→ **WORK INSTRUCTION**
The reply should contain the full listing exactly as written and no pictures at all.

→ **AVAILABLE DATA**
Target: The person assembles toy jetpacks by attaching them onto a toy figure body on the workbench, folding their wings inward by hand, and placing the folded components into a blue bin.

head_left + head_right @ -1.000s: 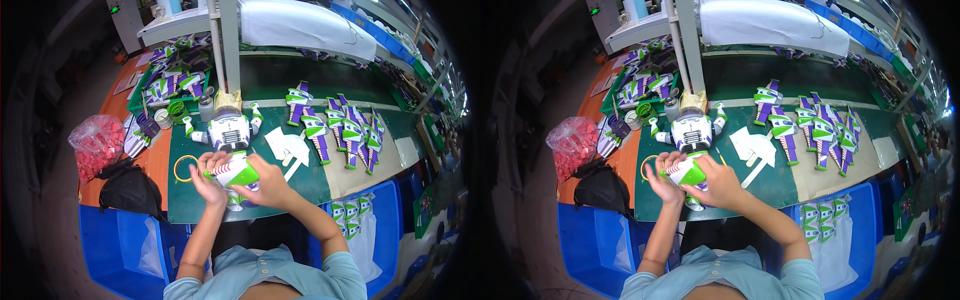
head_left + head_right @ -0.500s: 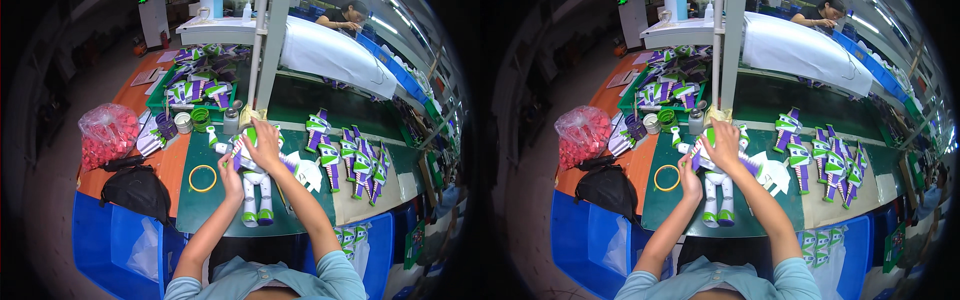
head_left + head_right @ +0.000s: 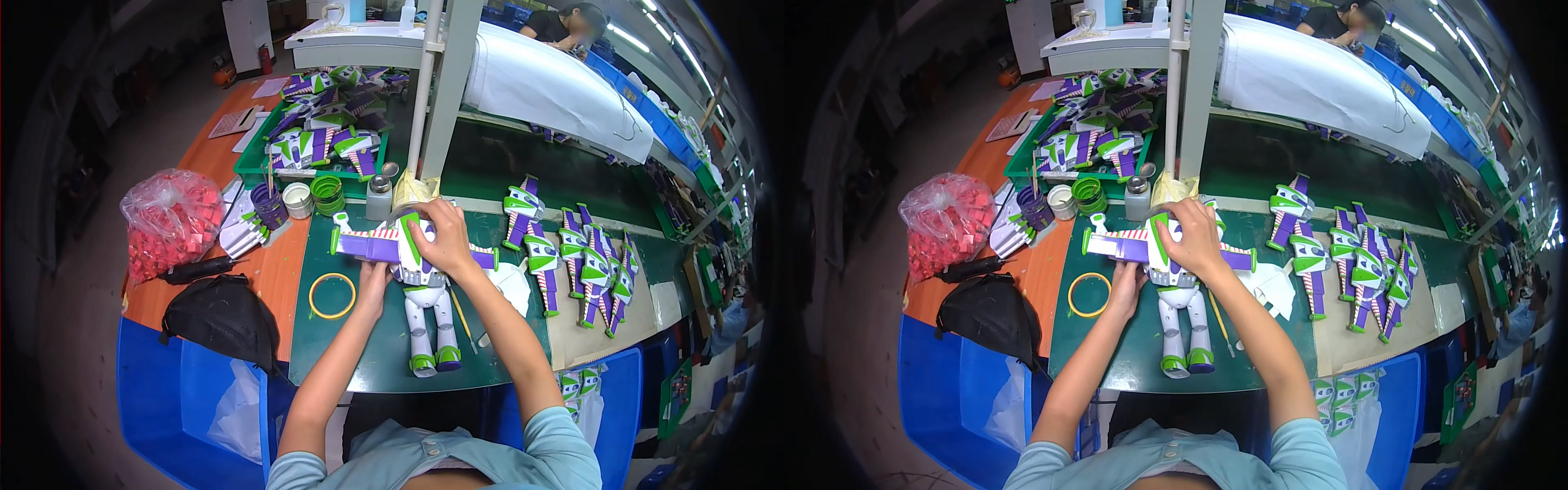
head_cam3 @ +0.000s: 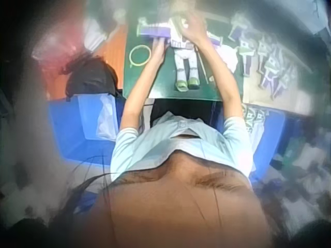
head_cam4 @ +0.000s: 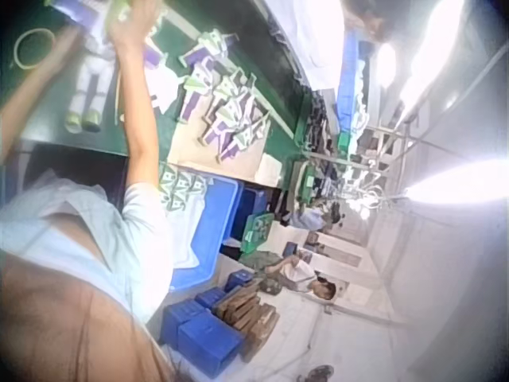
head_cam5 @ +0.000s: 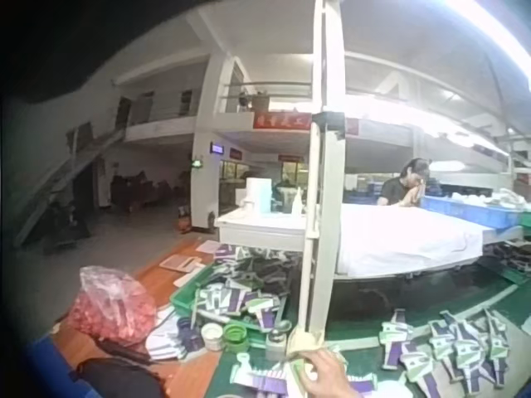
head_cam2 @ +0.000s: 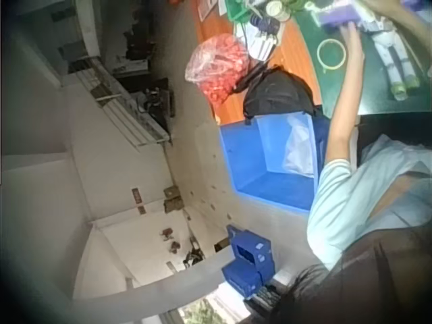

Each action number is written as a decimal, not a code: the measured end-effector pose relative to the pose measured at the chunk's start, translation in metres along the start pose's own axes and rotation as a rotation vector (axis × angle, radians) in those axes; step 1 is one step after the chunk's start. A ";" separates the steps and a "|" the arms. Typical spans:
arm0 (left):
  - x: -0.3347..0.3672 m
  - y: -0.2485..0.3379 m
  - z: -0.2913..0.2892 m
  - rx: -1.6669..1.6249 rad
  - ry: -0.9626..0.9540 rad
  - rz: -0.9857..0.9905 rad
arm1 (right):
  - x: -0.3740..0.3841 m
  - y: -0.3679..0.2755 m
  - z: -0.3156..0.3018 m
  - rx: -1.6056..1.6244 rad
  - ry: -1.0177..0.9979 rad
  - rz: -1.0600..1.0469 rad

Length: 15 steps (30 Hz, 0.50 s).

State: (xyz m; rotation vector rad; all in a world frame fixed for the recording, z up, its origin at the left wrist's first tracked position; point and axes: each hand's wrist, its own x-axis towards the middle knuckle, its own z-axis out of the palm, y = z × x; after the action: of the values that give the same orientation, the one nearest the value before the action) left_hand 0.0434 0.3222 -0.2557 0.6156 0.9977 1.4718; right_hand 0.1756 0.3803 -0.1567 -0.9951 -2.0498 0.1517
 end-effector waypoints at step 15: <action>0.005 0.002 -0.006 0.098 -0.003 -0.007 | -0.008 -0.013 -0.012 -0.036 0.022 -0.198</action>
State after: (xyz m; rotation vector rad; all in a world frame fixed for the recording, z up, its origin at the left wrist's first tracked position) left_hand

→ **REPLY TO THE EXERCISE**
Target: The person assembles toy jetpacks by attaching them onto a toy figure body on the workbench, folding their wings inward by hand, and placing the folded components into a blue bin.

head_left + head_right @ -1.000s: 
head_left + head_right @ -0.500s: 
head_left + head_right @ +0.000s: 
head_cam3 @ +0.000s: 
head_cam4 @ +0.000s: 
head_cam5 @ +0.000s: 
head_cam2 @ +0.000s: 

Each action number is written as a decimal, not a code: the measured end-effector pose relative to the pose measured at the chunk's start, translation in metres along the start pose's own axes and rotation as a rotation vector (axis × angle, radians) in those axes; step 1 is one step after the chunk's start. A ";" separates the steps and a "|" the arms. Typical spans:
arm0 (left):
  - x: -0.3347..0.3672 m
  - y: -0.2485..0.3379 m
  - z: -0.2913..0.2892 m
  - rx: -1.6669..1.6249 rad
  - ry: -0.9626..0.9540 rad
  - rz: -0.9857..0.9905 rad
arm1 (right):
  - x: -0.3740..0.3841 m
  - y: -0.3679..0.2755 m
  - z: -0.3156..0.3018 m
  - rx: -1.6056..1.6244 rad
  - ry: -1.0177..0.9979 rad
  - rz: -1.0600..1.0469 rad

Length: 15 steps (30 Hz, 0.50 s).

State: (xyz m; rotation vector rad; all in a world frame fixed for the recording, z up, its origin at the left wrist's first tracked position; point and axes: each hand's wrist, its own x-axis towards the middle knuckle, its own z-axis out of the palm, y = z × x; after the action: of the values that give the same orientation, the one nearest the value before the action) left_hand 0.0434 0.3222 -0.2557 0.6156 0.9977 1.4718; right_hand 0.1756 0.3803 -0.1567 -0.9951 -2.0498 0.1517
 end-effector waypoints at step 15: <action>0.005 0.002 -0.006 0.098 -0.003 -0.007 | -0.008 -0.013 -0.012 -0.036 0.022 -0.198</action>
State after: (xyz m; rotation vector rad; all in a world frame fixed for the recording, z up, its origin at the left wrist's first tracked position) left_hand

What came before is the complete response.